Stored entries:
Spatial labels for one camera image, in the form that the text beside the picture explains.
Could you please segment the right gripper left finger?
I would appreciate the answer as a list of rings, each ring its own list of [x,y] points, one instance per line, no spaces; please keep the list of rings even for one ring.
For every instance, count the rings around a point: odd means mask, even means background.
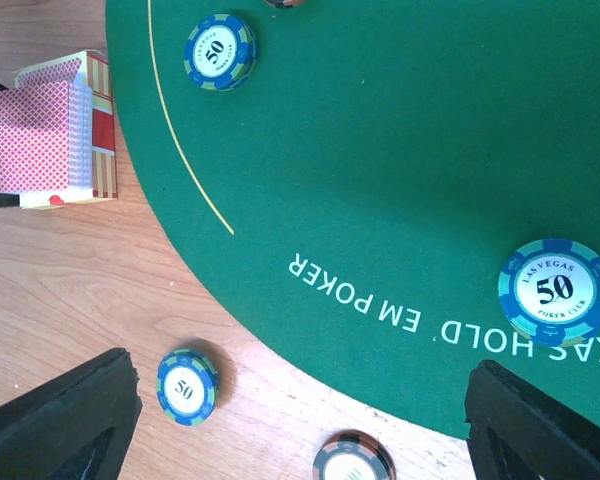
[[[130,353],[113,348],[0,406],[0,479],[116,479],[137,384]]]

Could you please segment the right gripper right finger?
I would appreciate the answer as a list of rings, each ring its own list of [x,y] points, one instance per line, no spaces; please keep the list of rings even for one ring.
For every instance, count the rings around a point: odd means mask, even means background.
[[[600,479],[600,427],[495,361],[471,371],[465,412],[478,479]]]

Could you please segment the blue poker chip stack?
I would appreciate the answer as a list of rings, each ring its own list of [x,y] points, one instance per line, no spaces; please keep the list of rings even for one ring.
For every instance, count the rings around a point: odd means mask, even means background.
[[[191,349],[174,350],[159,364],[156,395],[166,415],[196,426],[212,414],[218,397],[218,371],[210,359]]]

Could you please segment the dark red chip stack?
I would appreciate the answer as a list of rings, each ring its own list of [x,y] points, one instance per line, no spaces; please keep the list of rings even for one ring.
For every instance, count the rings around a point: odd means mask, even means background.
[[[344,430],[329,437],[313,461],[315,480],[396,480],[393,460],[374,437]]]

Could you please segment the red playing card deck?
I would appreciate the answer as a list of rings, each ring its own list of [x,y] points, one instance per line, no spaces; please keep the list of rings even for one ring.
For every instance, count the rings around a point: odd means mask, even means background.
[[[68,81],[0,91],[0,193],[86,189],[92,90]]]

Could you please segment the single blue poker chip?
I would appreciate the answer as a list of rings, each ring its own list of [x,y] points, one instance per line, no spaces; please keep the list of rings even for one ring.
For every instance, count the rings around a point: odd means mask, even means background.
[[[240,17],[217,13],[199,22],[184,49],[184,69],[198,87],[210,91],[236,89],[246,82],[258,56],[252,29]]]

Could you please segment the single red poker chip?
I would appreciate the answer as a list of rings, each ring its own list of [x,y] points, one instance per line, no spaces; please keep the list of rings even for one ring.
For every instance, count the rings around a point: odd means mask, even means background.
[[[274,8],[286,9],[302,5],[305,0],[266,0],[266,3]]]

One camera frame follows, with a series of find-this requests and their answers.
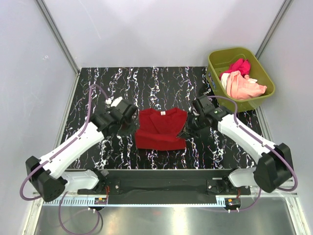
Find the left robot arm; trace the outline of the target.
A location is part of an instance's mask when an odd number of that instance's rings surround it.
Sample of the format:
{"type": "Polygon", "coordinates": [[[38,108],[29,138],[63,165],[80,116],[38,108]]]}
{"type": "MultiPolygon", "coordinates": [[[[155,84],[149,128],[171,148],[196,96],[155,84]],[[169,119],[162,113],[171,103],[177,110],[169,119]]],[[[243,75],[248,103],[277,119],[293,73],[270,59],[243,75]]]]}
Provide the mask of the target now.
{"type": "Polygon", "coordinates": [[[67,168],[94,145],[113,135],[127,136],[136,131],[133,116],[138,108],[116,98],[103,112],[92,114],[73,136],[39,159],[26,162],[27,181],[45,202],[51,202],[67,191],[102,194],[106,173],[96,168],[67,171],[67,168]]]}

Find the red t-shirt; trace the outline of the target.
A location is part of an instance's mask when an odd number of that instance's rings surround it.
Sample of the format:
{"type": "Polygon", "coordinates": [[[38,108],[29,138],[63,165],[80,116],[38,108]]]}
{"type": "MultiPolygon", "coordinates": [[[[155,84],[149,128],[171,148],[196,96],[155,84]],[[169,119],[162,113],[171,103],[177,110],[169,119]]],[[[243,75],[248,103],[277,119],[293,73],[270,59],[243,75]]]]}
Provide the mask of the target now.
{"type": "Polygon", "coordinates": [[[186,148],[177,135],[187,120],[187,112],[177,107],[166,111],[145,109],[139,112],[139,128],[134,137],[138,149],[173,151],[186,148]]]}

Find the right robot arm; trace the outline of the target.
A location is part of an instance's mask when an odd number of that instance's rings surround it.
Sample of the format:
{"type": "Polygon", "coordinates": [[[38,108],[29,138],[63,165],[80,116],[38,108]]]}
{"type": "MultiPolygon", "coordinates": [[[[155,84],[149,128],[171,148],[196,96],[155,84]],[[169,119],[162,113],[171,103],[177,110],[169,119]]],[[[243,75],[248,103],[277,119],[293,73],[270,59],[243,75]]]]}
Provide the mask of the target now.
{"type": "Polygon", "coordinates": [[[215,107],[205,95],[195,99],[192,105],[193,111],[188,113],[177,137],[193,138],[199,131],[212,128],[235,141],[256,163],[255,167],[233,170],[222,181],[224,192],[233,194],[240,187],[257,186],[271,193],[283,190],[281,185],[290,178],[294,179],[294,185],[289,190],[297,188],[291,150],[286,144],[275,144],[258,135],[237,119],[236,111],[225,106],[215,107]]]}

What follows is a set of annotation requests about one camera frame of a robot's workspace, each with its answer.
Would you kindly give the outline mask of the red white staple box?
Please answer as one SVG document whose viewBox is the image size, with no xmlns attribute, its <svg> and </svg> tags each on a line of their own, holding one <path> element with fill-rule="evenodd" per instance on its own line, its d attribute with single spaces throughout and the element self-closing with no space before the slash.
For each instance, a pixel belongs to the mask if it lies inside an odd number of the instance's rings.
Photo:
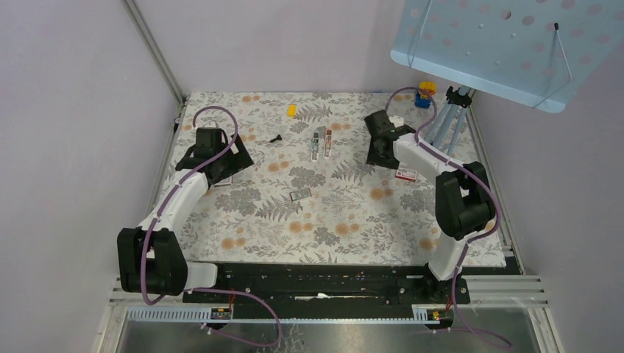
<svg viewBox="0 0 624 353">
<path fill-rule="evenodd" d="M 417 180 L 418 173 L 410 168 L 399 167 L 395 172 L 395 177 L 397 179 L 415 182 Z"/>
</svg>

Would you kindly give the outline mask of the grey metal staple strip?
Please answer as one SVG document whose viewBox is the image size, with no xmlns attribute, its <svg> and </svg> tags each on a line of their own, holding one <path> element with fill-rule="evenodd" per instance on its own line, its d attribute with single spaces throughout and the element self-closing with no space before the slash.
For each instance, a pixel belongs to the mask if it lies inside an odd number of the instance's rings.
<svg viewBox="0 0 624 353">
<path fill-rule="evenodd" d="M 291 191 L 289 193 L 289 197 L 292 202 L 298 202 L 303 199 L 311 197 L 311 190 L 309 188 L 304 188 L 304 189 Z"/>
</svg>

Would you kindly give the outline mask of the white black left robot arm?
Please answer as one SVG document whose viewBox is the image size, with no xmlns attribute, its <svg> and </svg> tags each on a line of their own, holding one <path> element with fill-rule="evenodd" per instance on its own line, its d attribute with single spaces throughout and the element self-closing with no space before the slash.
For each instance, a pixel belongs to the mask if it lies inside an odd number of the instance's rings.
<svg viewBox="0 0 624 353">
<path fill-rule="evenodd" d="M 121 287 L 129 293 L 177 296 L 184 290 L 211 288 L 218 267 L 189 262 L 177 237 L 196 203 L 219 182 L 253 165 L 238 135 L 200 128 L 196 142 L 175 166 L 171 186 L 153 211 L 117 237 Z"/>
</svg>

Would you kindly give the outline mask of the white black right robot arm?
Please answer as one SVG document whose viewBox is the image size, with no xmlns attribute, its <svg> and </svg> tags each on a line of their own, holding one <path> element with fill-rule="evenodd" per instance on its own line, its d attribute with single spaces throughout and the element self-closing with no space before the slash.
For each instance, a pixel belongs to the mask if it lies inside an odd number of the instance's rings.
<svg viewBox="0 0 624 353">
<path fill-rule="evenodd" d="M 368 115 L 364 122 L 370 135 L 368 164 L 390 169 L 404 165 L 434 186 L 434 214 L 442 234 L 413 291 L 429 302 L 450 298 L 469 241 L 496 216 L 485 168 L 479 162 L 462 164 L 443 154 L 415 129 L 395 126 L 385 110 Z"/>
</svg>

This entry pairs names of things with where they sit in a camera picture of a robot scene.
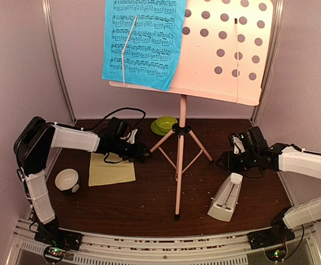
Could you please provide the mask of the yellow paper sheet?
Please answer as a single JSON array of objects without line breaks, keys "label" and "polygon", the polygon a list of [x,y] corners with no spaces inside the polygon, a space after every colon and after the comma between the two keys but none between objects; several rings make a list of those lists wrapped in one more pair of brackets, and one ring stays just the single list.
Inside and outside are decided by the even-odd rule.
[{"label": "yellow paper sheet", "polygon": [[111,153],[104,161],[105,155],[92,153],[90,156],[88,185],[104,186],[116,183],[133,182],[136,180],[133,162],[121,161],[116,154]]}]

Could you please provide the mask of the blue sheet music paper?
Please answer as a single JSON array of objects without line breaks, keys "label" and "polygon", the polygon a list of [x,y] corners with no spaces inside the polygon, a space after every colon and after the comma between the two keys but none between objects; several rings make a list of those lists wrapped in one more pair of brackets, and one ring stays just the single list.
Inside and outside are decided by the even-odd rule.
[{"label": "blue sheet music paper", "polygon": [[105,1],[102,79],[168,91],[186,1]]}]

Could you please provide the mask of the pink music stand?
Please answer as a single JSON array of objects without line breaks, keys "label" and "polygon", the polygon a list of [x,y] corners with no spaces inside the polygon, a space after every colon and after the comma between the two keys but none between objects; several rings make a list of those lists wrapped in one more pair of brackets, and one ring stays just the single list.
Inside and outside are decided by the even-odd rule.
[{"label": "pink music stand", "polygon": [[178,152],[172,163],[178,183],[186,171],[189,96],[259,105],[275,7],[272,1],[187,2],[180,60],[169,87],[180,95]]}]

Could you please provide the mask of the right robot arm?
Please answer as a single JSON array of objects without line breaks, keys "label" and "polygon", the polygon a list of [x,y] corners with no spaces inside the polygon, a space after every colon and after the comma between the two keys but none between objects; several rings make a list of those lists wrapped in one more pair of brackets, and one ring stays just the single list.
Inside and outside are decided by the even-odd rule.
[{"label": "right robot arm", "polygon": [[[233,144],[234,150],[223,152],[215,164],[223,170],[242,173],[252,168],[291,172],[321,180],[321,153],[306,151],[294,144]],[[267,231],[270,243],[277,244],[292,230],[307,223],[321,221],[321,196],[285,208],[271,222]]]}]

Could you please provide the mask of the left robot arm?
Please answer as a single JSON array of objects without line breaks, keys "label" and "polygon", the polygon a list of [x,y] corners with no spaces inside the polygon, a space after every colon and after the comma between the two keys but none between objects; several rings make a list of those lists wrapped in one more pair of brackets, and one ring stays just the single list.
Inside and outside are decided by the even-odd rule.
[{"label": "left robot arm", "polygon": [[123,161],[144,161],[151,155],[147,146],[139,140],[140,129],[126,130],[129,123],[112,118],[101,132],[78,129],[69,125],[51,123],[40,116],[33,117],[19,137],[13,150],[18,165],[17,173],[28,194],[39,224],[38,232],[51,245],[63,241],[63,232],[52,208],[46,186],[46,163],[52,148],[82,150],[118,155]]}]

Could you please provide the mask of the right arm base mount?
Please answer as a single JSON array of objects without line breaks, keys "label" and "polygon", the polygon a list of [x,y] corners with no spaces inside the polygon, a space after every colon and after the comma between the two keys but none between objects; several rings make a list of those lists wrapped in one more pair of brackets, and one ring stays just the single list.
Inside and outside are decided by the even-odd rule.
[{"label": "right arm base mount", "polygon": [[247,234],[252,250],[263,249],[265,257],[271,262],[283,262],[287,257],[287,243],[295,239],[291,230],[275,232],[273,228],[258,230]]}]

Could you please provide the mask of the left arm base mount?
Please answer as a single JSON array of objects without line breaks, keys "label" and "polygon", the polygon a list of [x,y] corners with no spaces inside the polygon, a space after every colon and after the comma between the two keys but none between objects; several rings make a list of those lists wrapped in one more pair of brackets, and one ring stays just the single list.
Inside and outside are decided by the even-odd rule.
[{"label": "left arm base mount", "polygon": [[66,230],[59,230],[55,238],[42,231],[38,231],[34,236],[35,241],[47,245],[42,255],[50,263],[61,262],[68,251],[78,251],[82,238],[81,233]]}]

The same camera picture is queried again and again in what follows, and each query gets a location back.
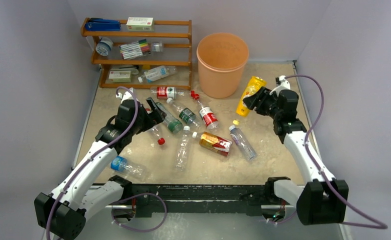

- [Task to carry out]: Tally every line of the data that holds the word "give" and write the count alone.

- [Answer space]: 4